Le paysage urbain se diffracte en permanence, des portions de plus en plus larges de la ville quittent la banquise installée et deviennent des icebergs qui partent à la dérive, s’abandonnent à de nouvelles pratiques, de nouveaux usages, produisent une nouvelle esthétique, de nouvelles émotions.
Comment ne pas être séduit par ces environnements austères, à la beauté figée des vieux masques africains polychromes, comment ne pas se mettre à dériver soi-même dans ces endroits étranges et flottants. Un dernier fotowalk dans le coin bien connu des grafeurs, pour l’instant abandonné, mais dont la rumeur veut que ce ne soit plus pour longtemps et que l’invasion éternelle des bobos flingueurs s’en empare à nouveau sous le visage riant de l’agence de com à la pointe. Finie l’expression libre du dimanche après-midi, finie la bonne odeur des bombes de peinture et finie la vastitude désertée.
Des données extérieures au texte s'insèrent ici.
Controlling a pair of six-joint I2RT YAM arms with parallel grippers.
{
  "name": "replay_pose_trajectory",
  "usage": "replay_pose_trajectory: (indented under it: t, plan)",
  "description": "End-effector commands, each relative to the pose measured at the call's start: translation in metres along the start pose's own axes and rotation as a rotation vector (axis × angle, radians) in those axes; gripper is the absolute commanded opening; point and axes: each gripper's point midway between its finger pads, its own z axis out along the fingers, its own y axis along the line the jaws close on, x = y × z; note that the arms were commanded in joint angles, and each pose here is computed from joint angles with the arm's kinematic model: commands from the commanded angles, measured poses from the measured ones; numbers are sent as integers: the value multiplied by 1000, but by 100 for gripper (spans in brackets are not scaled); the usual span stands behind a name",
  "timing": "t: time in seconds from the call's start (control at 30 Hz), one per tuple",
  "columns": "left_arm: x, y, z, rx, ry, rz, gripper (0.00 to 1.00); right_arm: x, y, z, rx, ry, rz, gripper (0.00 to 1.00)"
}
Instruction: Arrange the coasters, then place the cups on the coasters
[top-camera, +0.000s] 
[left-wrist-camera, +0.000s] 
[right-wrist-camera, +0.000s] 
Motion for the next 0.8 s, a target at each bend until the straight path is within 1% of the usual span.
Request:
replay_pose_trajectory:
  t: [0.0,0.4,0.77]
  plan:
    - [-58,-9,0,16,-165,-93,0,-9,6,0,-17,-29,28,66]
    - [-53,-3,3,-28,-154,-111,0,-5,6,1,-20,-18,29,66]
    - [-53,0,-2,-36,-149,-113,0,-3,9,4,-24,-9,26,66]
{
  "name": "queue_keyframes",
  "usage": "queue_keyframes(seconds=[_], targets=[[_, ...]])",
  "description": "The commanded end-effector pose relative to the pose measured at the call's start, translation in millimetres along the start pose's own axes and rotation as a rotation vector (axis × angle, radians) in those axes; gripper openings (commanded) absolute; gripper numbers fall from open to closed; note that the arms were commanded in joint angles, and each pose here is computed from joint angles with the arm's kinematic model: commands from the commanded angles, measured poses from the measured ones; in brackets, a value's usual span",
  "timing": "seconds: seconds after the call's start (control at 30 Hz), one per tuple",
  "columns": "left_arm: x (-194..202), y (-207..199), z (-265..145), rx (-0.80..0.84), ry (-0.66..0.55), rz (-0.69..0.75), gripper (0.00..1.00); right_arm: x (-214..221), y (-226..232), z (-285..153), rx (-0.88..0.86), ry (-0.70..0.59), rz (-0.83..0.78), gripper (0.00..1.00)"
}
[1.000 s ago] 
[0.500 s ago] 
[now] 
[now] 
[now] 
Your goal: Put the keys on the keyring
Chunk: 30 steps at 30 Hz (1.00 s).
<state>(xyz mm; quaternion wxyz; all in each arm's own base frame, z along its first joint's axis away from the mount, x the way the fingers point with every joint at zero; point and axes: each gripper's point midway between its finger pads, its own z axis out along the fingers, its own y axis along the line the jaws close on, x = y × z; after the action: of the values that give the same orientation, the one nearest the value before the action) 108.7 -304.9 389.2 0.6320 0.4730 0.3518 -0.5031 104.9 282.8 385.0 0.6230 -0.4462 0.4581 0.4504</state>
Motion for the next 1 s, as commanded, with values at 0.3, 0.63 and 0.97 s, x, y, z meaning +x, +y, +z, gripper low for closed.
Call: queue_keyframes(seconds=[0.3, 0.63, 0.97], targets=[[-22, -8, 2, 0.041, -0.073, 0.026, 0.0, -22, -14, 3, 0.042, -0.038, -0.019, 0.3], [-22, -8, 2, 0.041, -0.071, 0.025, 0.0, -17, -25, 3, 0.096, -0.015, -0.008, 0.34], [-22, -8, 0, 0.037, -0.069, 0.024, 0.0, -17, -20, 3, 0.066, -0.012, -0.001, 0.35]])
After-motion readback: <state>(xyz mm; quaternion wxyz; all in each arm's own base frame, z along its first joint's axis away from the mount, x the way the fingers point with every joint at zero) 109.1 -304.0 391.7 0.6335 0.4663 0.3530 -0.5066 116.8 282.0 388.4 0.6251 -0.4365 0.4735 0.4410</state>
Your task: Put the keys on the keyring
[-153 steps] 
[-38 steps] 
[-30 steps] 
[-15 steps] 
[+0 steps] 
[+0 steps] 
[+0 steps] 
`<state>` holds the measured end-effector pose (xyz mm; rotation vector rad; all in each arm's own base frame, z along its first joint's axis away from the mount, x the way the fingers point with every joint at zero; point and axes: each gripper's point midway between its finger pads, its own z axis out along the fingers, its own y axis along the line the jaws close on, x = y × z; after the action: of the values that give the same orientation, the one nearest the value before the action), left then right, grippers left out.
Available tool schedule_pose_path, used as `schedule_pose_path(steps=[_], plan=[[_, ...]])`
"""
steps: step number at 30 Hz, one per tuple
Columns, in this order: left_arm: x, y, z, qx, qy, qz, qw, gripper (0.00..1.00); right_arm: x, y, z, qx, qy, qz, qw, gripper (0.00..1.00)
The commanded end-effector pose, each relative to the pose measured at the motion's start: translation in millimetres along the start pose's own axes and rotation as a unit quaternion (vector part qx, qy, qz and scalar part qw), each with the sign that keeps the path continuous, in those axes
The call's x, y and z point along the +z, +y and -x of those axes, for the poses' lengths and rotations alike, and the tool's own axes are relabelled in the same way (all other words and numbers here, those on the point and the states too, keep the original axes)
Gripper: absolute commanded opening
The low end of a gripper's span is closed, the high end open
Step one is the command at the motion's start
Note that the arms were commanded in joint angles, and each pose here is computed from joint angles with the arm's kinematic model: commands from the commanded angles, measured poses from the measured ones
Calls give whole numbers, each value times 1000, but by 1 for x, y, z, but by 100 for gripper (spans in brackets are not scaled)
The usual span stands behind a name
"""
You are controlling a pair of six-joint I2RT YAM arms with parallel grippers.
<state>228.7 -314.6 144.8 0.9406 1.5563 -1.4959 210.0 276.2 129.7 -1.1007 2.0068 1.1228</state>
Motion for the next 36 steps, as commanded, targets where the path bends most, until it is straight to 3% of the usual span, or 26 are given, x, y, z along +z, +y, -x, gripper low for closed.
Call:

Tout va de nouveau se millimétrer, la disneylisation est en marche, les bureaux vont réapparaître, les dealers iront plus loin, les chiens aussi, les amoureux dégageront et les mobylettes redeviendront silencieuses, les plantes vertes reviendront, le paysage sera de nouveau paysagé et on repassera de la jungle moite au jardin à la française, tout ira bien, le tiers paysage sera vaincu jusqu’à la prochaine désaffection, crise ou désertification, la ville à son propre global warming et ses propres tempêtes, imprévisibles et brutales.